McLeod put Colorado up 1-0 at 16:39 of the first period after Nashville failed to keep the puck in its zone. Chris Stewart corralled the puck and brought it up the right side before passing cross-ice to McLeod, who put a snap shot past Pekka Rinne.

The Predators were coming off the longest shootout in franchise history, going 10 rounds with 20 shooters in a 1-0 loss Tuesday night to Phoenix. Nashville outshot the Avalanche 14-8 in the first and kept it up in the second but kept having trouble finding the net.

Not even 72 seconds of a 5-on-3 helped with fans screaming for the Predators to shoot. Kyle Quincey came out of the penalty box, then Arnott fired a slap shot from the blue line at the right half boards that Hornqvist redirected to tie it at 1 at 6:46 of the second.

Trotz called that a timely goal for a team that had been ``stumbling and bumbling'' on the 5-on-3.

``It wasn't pretty but we got it done,'' Trotz said.

That opened the scoring up. Only 63 seconds later, Ward backhanded the rebound of Jerred Smithson's shot past Craig Anderson for a 2-1 lead.

``That was a key moment in the game when we took the 5-on-3 penalty,'' Colorado coach Joe Sacco said. ``We did a good job killing that, then they score as soon as the guy gets out of the box.''

Colorado took a timeout at 11:09 of the second, and Duchene tied it at 2 with his 18th of the season from the slot on a power play at 13:59.

Again, Nashville answered, this time even more quickly.

Arnott scored from in front 23 seconds later to put the Predators ahead to stay. Hornqvist tipped in Arnott's slap shot at 19:19 to pad the lead. Arnott originally had been awarded the Predators' first goal, and fans started celebrating before the announcement that Hornqvist had scored his team-leading 23rd goal of the season.

Sullivan added his 11th with a slap shot from the right dot at 10:31 of the third. Mercier scored his first this season on a rush from in front at 18:42.

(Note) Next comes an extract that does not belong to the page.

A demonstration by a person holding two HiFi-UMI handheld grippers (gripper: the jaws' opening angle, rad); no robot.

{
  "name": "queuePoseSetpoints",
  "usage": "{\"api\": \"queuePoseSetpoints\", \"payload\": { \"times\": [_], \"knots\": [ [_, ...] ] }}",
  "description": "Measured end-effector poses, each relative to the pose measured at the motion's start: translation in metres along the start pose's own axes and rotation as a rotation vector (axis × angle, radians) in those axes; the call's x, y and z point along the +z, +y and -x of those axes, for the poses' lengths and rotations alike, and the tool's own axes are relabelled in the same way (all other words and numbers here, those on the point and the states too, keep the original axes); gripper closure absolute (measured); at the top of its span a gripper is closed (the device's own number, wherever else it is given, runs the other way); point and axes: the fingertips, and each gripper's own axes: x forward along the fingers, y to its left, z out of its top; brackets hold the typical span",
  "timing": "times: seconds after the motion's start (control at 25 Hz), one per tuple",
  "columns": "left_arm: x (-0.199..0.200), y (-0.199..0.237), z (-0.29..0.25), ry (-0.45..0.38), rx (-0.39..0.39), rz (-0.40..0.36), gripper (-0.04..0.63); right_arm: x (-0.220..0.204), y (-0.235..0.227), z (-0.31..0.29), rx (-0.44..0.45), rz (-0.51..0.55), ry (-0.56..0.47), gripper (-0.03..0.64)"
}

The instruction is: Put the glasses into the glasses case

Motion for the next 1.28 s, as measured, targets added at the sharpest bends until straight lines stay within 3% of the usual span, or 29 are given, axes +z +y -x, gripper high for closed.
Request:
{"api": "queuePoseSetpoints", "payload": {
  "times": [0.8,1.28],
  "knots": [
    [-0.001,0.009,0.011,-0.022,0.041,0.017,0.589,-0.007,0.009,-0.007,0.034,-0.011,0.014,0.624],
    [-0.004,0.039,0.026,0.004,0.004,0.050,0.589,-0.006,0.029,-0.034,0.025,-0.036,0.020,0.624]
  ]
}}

``We were sloppy in a lot of areas,'' Colorado defenseman Scott Hannan said.

NOTES: Linesman Steve Barton left the game midway through the first period after tangling feet with Nashville defenseman Alexander Sulzer, which sent Barton crashing backward onto the ice. ... Hornqvist, a Swedish Olympian, also leads Nashville with eight power-play goals. ... Nashville defenseman Cody Franson was a scratch. He will miss a couple weeks after breaking a rib Tuesday night in a shootout loss to Phoenix.